We aren’t a melting pot - and we shouldn’t be. Whoever coined that term should be shot for humanitarian treason. “Melting” strongly implies dilution and doing away with the purity of self (and the ghastly prospect of “fusion cuisine”). Who would ever be in favor of that? Yet this is the mirror America wakes to each day. America operates under the delusion that there’s something wrong with wanting to be with and of your own, and that in order to accept “them,” “we” must give up something integral about ourselves.






Article comments
1 - Jordan Richardson
Wonderful, wonderful fucking article.
As someone living in a society that considers itself a mosaic, I've long wondered about the American melting pot and about what good it does people to melt into the same colourless goop. It's good to see somebody else struggling with that hollow philosophy.
2 - Joanne Huspek
I agree. What a great article.
I was just thinking of the Native American view of what happened in the last 400 years. The "Europeans" devised a divine reason to mow down the "savages" and force them to assimilate, instead of (as you say) being a good neighbor.
I'm pretty sure we as a culture are never going to learn from our mistakes.
3 - Teri Centner
That was great, Diana! Both of your analogies -- shattering the mirror and after-the-game potluck -- were ideas that I never would have come up with. Yet they both made good sense to me.

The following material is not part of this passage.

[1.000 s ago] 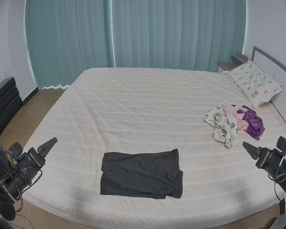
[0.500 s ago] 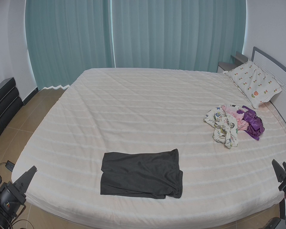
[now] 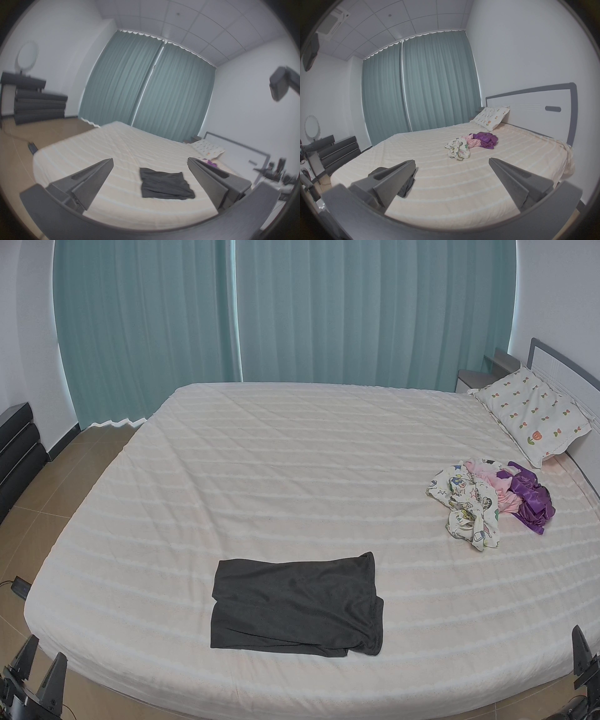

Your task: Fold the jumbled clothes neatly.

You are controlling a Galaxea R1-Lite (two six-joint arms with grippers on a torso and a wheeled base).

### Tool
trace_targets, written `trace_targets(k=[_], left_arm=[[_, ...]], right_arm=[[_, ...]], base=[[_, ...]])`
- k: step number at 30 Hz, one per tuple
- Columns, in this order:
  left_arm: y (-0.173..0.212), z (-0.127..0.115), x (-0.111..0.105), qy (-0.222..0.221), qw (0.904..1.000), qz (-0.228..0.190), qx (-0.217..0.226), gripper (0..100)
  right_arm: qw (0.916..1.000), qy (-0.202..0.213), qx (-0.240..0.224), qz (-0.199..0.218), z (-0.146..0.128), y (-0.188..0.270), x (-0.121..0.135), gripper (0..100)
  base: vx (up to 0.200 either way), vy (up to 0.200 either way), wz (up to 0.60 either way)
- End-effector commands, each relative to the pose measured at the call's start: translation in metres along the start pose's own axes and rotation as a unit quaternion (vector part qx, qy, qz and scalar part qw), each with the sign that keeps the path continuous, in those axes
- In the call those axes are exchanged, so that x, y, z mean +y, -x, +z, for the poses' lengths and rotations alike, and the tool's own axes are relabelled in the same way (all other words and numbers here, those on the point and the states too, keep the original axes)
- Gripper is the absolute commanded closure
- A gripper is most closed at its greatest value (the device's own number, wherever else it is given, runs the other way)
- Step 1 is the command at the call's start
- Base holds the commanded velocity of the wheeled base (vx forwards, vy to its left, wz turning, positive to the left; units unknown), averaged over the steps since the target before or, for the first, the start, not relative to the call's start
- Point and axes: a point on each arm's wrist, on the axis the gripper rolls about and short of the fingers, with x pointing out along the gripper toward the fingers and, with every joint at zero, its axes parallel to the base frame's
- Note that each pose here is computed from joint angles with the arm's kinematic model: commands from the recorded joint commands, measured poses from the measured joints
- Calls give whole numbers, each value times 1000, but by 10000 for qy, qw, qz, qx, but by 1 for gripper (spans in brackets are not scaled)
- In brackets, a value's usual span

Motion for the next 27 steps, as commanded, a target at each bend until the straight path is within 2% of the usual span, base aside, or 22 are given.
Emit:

If you have never read "Infidel" by Ayaan Hirsi Ali, I highly recommend it. She is a woman who, I think, did a great job of shattering mirrors. She first shattered the "submissive daughter/wife" image created for her by her Somalian father/family. After shattering that one, she had to start all over again and shatter the "immigrant" image assigned to her by Dutch social workders. This is one lady who's never going to give into "victimhood."
4 - Diana Hartman
Teri,
What we call victimhood is seen as a lifestyle choice by a lot of American women. This social curiosity will be the featured discussion on The Morning Show with Mike and Juliet on Friday, August 15th.
5 - Jason J. Campbell
Diana,
Loved your article. The discussion of the mirror is a very interesting concept because it is a reflection of the self rather than finding comfort in that image, some only see their failures to embody the expectations of their dominant society and their failure is embodied. The metaphor's cool because the person's physical body is a representation of this failure. I would have never thought of it in these terms, making the pressure to assimilate that much more dangerous. Loved the metaphor.